The BBC has been accused of medical quackery by scientists for series focusing on alternative medicine, The Sunday Times reports in Science accuses BBC of medical quackery, from which the following excerpts are taken:
SOME of Britain’s leading scientists have accused the BBC of “quackery” by misleading viewers in an attempt to exaggerate the power of alternative medicine.



The most serious accusation concerns the BBC’s presentation of the anaesthetic powers of acupuncture. A heart patient underwent surgery in a Chinese hospital with a number of acupuncture needles stuck into her body.

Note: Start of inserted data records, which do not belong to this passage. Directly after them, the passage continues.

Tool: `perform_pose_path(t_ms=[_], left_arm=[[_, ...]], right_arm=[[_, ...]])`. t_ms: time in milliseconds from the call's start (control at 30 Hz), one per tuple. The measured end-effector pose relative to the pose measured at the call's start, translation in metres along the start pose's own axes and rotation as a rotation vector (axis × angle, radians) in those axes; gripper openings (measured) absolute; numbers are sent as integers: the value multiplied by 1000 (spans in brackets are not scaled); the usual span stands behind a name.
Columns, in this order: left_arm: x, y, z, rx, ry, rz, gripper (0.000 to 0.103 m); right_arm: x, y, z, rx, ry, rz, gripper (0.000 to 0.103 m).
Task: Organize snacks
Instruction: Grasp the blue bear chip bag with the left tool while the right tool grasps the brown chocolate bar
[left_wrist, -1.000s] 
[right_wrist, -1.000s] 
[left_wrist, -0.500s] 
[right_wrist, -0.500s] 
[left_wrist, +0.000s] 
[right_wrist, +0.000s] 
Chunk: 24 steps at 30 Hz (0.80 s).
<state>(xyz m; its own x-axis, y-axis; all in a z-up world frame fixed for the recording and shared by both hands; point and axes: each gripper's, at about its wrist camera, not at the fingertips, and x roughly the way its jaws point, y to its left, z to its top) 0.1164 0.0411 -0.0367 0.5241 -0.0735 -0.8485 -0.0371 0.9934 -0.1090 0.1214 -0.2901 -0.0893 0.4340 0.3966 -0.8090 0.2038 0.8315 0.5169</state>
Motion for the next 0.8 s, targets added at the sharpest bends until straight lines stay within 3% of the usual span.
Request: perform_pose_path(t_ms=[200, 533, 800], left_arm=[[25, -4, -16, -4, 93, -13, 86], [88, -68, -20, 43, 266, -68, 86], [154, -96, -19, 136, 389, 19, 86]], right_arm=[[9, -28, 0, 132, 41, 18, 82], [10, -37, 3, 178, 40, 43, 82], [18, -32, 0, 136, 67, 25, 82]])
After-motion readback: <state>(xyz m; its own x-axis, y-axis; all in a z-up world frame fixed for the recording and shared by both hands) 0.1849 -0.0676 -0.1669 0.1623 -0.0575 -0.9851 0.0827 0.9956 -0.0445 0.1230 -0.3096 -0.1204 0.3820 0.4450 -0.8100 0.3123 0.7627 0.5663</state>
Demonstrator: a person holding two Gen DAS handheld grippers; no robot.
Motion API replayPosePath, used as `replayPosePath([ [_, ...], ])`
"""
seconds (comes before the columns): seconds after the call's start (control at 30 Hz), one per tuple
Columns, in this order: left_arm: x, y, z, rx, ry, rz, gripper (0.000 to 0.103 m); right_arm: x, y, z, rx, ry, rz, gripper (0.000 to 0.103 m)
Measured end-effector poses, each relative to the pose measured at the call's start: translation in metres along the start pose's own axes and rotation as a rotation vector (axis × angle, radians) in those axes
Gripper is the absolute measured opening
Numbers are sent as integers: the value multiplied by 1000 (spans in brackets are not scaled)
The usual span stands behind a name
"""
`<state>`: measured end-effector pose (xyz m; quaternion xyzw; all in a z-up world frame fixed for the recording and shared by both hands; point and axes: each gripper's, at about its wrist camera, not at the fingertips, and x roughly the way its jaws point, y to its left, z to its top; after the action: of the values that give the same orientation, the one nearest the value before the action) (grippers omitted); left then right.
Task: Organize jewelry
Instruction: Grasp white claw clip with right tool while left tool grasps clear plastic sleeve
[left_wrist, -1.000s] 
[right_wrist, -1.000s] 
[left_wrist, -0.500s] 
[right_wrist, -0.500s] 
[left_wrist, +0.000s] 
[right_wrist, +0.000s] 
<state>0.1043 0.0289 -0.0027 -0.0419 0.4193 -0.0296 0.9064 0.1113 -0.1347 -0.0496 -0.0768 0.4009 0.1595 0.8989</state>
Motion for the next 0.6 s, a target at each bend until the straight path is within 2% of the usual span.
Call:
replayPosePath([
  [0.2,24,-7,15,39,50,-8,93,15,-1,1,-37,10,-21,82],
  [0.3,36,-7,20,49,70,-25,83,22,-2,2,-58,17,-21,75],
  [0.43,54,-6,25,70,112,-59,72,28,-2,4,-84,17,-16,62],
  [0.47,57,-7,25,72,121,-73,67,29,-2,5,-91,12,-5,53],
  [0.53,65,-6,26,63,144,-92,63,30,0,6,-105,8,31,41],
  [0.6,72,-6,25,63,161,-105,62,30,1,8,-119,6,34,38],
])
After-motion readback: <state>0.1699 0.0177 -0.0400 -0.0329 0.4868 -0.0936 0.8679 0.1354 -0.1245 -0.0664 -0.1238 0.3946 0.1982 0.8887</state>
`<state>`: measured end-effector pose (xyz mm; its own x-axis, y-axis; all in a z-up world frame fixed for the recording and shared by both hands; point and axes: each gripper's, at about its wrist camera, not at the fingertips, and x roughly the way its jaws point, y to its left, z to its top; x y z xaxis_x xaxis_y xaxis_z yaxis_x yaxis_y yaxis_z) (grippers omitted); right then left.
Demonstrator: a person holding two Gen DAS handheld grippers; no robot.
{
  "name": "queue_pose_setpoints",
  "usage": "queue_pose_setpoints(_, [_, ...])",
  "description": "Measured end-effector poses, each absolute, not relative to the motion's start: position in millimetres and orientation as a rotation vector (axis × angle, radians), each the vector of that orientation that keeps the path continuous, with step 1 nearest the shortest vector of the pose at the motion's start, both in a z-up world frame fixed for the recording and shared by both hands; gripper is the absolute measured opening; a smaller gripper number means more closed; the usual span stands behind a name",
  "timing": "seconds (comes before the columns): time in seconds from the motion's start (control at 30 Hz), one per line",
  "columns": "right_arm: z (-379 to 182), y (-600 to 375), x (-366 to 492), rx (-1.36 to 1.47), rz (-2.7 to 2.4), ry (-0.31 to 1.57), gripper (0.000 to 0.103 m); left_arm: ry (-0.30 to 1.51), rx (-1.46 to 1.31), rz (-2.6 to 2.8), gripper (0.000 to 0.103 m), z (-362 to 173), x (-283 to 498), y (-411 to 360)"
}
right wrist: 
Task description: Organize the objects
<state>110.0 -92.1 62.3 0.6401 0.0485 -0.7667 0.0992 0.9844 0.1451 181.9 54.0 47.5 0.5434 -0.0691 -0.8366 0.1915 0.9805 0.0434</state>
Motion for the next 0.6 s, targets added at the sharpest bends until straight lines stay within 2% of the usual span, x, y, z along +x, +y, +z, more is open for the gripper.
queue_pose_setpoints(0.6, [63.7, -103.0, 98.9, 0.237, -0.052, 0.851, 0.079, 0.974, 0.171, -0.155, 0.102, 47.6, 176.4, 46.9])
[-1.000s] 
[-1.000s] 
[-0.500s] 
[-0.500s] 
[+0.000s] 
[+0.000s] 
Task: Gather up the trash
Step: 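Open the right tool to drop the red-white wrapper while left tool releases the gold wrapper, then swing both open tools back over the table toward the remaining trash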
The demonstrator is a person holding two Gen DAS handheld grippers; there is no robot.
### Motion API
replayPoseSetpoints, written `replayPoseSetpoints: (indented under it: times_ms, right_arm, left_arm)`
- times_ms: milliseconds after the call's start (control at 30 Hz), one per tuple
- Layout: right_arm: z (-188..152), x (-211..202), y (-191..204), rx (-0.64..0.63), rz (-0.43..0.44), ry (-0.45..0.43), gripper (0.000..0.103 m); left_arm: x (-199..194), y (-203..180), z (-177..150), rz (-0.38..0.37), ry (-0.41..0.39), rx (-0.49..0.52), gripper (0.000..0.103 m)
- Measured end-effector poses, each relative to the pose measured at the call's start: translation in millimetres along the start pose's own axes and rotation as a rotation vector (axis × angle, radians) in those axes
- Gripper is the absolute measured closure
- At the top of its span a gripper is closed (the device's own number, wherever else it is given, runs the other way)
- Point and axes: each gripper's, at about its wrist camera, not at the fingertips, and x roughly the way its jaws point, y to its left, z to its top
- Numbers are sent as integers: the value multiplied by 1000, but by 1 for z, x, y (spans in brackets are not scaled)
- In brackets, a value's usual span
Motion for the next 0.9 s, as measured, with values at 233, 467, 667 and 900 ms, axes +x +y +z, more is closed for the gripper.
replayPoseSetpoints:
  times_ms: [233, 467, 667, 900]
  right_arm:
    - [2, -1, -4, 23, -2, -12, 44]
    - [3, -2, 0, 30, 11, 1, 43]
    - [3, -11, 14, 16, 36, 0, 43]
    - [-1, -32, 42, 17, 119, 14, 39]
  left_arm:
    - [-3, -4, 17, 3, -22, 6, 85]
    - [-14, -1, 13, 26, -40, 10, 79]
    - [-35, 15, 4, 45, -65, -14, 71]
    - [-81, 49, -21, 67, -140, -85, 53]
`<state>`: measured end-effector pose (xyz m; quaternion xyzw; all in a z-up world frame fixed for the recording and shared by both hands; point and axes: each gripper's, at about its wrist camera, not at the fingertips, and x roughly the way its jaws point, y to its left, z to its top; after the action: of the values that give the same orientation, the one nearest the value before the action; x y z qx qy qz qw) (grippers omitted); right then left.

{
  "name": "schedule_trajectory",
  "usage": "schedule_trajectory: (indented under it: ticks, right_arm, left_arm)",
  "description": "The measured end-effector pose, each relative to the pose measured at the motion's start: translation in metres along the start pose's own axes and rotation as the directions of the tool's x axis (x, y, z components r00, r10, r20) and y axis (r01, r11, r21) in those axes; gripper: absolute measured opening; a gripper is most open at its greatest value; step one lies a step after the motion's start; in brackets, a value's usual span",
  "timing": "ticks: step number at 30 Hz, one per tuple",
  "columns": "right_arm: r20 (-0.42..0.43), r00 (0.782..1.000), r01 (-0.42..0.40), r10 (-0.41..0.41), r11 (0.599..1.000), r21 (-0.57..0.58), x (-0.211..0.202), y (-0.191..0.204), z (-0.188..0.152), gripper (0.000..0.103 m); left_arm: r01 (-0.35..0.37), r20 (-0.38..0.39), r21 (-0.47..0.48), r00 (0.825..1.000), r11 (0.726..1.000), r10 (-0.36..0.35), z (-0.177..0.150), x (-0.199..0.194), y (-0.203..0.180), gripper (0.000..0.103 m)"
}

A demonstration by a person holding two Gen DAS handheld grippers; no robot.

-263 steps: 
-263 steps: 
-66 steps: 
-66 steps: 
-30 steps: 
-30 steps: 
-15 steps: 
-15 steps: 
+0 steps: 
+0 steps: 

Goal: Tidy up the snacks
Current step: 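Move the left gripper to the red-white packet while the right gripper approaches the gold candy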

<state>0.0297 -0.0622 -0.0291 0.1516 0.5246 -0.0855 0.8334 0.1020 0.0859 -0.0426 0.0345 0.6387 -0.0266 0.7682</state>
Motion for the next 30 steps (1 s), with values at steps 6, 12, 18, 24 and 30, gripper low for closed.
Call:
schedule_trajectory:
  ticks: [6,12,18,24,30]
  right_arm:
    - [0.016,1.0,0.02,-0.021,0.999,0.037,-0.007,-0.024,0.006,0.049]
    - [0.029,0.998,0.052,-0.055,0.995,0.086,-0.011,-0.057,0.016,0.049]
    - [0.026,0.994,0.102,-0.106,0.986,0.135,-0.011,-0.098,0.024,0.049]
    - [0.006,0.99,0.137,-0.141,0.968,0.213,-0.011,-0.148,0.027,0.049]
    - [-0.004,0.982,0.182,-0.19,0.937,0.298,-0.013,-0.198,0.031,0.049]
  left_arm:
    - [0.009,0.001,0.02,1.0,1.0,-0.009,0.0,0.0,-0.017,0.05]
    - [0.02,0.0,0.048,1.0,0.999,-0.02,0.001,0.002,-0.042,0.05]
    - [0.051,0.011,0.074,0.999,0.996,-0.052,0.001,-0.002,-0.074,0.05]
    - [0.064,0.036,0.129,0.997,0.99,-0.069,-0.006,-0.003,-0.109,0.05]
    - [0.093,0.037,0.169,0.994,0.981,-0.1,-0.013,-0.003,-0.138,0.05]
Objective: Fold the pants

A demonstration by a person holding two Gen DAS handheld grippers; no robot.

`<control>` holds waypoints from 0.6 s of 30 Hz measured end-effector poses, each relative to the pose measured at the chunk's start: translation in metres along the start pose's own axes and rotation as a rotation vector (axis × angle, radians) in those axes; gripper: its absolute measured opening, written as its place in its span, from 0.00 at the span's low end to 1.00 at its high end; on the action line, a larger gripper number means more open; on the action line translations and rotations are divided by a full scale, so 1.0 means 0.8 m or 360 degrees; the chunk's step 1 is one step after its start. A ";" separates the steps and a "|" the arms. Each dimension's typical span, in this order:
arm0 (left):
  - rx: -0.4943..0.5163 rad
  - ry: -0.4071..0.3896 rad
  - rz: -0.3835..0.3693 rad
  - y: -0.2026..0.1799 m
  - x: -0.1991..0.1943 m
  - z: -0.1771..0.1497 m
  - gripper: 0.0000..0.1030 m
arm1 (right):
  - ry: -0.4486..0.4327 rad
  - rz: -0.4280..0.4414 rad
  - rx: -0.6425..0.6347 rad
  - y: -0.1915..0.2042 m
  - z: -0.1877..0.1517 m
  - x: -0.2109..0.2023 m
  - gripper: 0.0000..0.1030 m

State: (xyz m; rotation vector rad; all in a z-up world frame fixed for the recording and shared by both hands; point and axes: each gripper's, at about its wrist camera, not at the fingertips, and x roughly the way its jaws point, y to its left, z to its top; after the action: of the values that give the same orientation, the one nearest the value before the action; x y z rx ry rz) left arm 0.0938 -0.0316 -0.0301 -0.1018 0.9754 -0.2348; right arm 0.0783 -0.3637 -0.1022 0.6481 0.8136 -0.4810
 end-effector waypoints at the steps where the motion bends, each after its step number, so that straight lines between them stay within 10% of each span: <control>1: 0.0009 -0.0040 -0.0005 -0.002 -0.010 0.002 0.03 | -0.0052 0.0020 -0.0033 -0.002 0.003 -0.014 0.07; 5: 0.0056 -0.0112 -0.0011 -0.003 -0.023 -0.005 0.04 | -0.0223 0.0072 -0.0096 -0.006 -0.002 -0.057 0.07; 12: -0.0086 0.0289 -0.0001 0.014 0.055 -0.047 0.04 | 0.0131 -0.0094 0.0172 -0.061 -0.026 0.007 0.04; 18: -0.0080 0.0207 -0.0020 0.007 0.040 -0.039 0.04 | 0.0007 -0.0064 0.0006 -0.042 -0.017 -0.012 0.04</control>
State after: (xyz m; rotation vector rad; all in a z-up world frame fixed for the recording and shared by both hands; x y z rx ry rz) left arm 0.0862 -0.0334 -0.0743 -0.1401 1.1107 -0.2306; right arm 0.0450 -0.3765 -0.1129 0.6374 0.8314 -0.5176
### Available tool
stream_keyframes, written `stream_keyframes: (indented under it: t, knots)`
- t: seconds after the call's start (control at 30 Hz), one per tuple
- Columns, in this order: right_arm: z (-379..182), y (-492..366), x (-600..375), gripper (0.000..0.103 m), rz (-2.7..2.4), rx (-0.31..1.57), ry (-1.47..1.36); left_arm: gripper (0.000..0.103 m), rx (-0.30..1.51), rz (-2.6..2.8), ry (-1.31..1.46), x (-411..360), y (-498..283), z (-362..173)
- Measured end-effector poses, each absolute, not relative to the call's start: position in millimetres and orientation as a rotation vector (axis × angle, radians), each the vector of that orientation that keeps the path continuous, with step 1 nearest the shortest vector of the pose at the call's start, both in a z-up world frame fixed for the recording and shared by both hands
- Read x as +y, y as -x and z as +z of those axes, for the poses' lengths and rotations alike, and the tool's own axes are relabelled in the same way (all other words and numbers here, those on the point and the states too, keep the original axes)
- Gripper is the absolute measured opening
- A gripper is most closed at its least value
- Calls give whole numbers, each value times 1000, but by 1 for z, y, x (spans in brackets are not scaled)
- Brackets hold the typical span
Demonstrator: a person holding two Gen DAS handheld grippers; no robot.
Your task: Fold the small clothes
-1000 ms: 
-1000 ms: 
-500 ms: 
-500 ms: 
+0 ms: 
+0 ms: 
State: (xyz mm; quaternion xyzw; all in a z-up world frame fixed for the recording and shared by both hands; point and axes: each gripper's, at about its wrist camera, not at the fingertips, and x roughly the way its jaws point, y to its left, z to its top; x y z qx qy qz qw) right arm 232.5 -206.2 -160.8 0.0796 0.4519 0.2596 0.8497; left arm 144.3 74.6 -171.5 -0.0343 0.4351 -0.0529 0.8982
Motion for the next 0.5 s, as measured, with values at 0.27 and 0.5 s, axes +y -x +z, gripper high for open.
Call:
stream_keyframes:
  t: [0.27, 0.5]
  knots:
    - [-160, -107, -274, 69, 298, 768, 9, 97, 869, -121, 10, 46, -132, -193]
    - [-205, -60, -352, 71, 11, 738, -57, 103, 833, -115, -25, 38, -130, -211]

Critics say that the needles could be credited with little real effect because the patient was also receiving three powerful conventional sedatives — midazolam, droperidol and fentanyl — along with large volumes of local anaesthetic injected into her chest.



The series was viewed by 3.8m people and presented by Kathy Sykes, professor of public understanding of science at Bristol University. During the acupuncture episode, Sykes said: “We’ve got to be scientific and rigorous and plan it really carefully,” adding later: “The bit of the brain that helps us decide whether something is painful, we think perhaps is being affected by acupuncture.”



Lewith, an expert on the effects of acupuncture, said in an interview yesterday: “The experiment was not groundbreaking; its results were sensationalised. It was oversold and over-interpreted. Proper scientific qualifications that might suggest alternative interpretations of the data appear to have been edited out of the programme.”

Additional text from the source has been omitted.